La verità è che in quegli anni il Medio Oriente stava sfuggendo di mano ai Romani, come dimostra anche la secessione di Palmira ad opera di Zenobia che, a partire dal 267 d.C., tenne lungamente in scacco il potere romano; e che gli scontri con i bellicosi re sassanidi erano frequentissimi, e quasi mai indolore, per un impero che – tra sconfinamenti, invasioni barbariche, pestilenze, carestie e contese religiose – aveva non pochi guai da affrontare.
Shapur, combattendo i Romani, aveva così rinnovato quella rivalità militare e valoriale tra Oriente e Occidente che aveva avuto inizio con le Guerre persiane del V secolo a.C. ed era continuata con gli scontri tra Macedoni e Persiani, nonché tra Romani e Parti.
Certamente, però, lo scontro non era più tra libertà e tirannide (come Erodoto aveva inteso le Guerre persiane), ma tra due grandi imperi: uno – quello romano – che andava verso un pur lento tramonto, l’altro – quello sassanide – nel pieno del suo vigore, una sorta di “secondo impero” persiano, come già si è detto.
L’orgoglio sassanide prende forma anche nell’iscrizione trilingue (in greco, medio-persiano, partico) che affianca il rilievo di Naqhs-e-Rostan, conosciuta con l’appellativo di Res Gestae Divi Saporis; in essa Shapur ricorda le sue imprese militari, e si autodefinisce “re dei re”, rinnovando così gli ideali universalistici degli Achemenidi.
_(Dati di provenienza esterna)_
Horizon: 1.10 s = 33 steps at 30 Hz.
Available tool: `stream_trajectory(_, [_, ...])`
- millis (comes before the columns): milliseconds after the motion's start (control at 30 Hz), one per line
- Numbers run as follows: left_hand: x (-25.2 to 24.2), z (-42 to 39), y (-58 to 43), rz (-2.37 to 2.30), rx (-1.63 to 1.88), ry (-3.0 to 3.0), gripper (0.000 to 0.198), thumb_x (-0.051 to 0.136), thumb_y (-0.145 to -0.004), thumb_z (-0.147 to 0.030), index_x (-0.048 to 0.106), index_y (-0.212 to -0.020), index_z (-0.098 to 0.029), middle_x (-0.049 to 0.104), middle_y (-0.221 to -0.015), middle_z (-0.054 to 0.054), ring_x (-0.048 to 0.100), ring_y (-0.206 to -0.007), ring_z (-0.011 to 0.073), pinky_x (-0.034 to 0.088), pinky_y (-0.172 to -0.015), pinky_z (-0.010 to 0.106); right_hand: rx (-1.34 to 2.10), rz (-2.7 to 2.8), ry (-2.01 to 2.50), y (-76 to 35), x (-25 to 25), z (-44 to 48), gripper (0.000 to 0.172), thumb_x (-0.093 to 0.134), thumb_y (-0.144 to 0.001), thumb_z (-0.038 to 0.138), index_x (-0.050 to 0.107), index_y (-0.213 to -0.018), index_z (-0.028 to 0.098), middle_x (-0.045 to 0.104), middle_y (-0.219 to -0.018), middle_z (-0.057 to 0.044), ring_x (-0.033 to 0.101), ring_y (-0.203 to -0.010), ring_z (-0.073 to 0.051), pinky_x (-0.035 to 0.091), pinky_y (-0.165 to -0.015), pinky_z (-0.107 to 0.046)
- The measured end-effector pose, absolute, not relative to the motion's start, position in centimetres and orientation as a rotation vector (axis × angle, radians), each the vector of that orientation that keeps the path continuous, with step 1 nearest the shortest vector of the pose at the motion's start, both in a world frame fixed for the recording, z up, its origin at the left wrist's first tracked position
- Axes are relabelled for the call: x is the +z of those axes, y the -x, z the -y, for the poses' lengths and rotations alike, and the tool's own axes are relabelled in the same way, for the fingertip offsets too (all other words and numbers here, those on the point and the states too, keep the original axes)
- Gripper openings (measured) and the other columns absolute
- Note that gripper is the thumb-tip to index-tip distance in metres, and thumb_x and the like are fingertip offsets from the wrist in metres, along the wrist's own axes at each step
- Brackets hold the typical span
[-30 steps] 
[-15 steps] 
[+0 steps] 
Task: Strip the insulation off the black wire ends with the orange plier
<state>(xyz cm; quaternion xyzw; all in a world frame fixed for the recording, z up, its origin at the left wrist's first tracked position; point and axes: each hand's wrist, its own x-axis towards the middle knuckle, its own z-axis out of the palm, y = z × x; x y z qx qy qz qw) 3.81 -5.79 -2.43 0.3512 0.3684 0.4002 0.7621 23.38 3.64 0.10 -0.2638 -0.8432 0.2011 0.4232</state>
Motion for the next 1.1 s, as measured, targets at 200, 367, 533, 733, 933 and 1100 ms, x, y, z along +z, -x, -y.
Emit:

Come è ovvio, particolare insistenza è data alle vittorie contro i Romani, presentati come sconfitti e supplici.
Impossibile, allora, non andare con la memoria alle Res Gestae Divi Augusti nelle quali – due secoli e mezzo prima – Augusto scriveva invece “Costrinsi i Parti a rendere spoglie e insegne di tre eserciti romani e a chiedere supplici l’amicizia del popolo romano”; proprio quell’Ottaviano Augusto che raffigurava sulla corazza della sua statua “da Prima Porta” la scena della restituzione ai Romani, ad opera del re partico Fraate IV, delle insegne strappate a Crasso.
Tempi lontani, quelli, nei quali il potere di Roma sembrava davvero sine fine, in Occidente come in Oriente, Persia compresa. Ora erano i Sassanidi a governare larga parte dell’Oriente; e lo faranno – antagonisti dei Bizantini – fino al 651 d.C., quando la Persia cadrà sotto la dominazione araba e si convertirà all’Islam.
Altri tempi ancora, dunque, dei quali parlerò presto su queste colonne, perché l’Iran è tempestato di moschee di una bellezza mozzafiato, pari almeno a quella dei siti archeologici che ho appena descritto.